### Task statement
Go through the listing beneath this task and return every line that carries the string "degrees".

### Information provided

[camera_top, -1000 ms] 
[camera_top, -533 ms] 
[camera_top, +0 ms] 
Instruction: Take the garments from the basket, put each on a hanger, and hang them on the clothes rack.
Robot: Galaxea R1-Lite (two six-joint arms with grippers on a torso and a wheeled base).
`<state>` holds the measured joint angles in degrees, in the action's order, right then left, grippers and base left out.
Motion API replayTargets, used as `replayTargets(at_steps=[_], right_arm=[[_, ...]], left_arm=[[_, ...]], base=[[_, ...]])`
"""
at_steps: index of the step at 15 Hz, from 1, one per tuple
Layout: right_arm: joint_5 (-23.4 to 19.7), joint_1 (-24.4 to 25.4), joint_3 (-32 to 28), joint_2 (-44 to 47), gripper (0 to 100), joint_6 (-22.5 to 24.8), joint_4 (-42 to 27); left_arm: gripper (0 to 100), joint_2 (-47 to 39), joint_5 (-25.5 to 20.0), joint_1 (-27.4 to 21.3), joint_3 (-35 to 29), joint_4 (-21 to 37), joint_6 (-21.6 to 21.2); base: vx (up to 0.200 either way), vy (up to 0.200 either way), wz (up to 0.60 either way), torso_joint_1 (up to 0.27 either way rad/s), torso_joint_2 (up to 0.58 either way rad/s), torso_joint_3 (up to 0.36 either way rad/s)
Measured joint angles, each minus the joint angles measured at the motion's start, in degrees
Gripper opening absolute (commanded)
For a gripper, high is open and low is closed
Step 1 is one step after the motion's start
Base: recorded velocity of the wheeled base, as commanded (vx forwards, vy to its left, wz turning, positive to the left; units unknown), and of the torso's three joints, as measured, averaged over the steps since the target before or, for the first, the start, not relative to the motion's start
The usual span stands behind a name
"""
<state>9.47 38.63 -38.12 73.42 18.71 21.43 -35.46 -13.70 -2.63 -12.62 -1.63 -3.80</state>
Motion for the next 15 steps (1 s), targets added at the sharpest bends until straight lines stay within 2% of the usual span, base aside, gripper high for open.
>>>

### Task response
`<state>` holds the measured joint angles in degrees, in the action's order, right then left, grippers and base left out.
Measured joint angles, each minus the joint angles measured at the motion's start, in degrees

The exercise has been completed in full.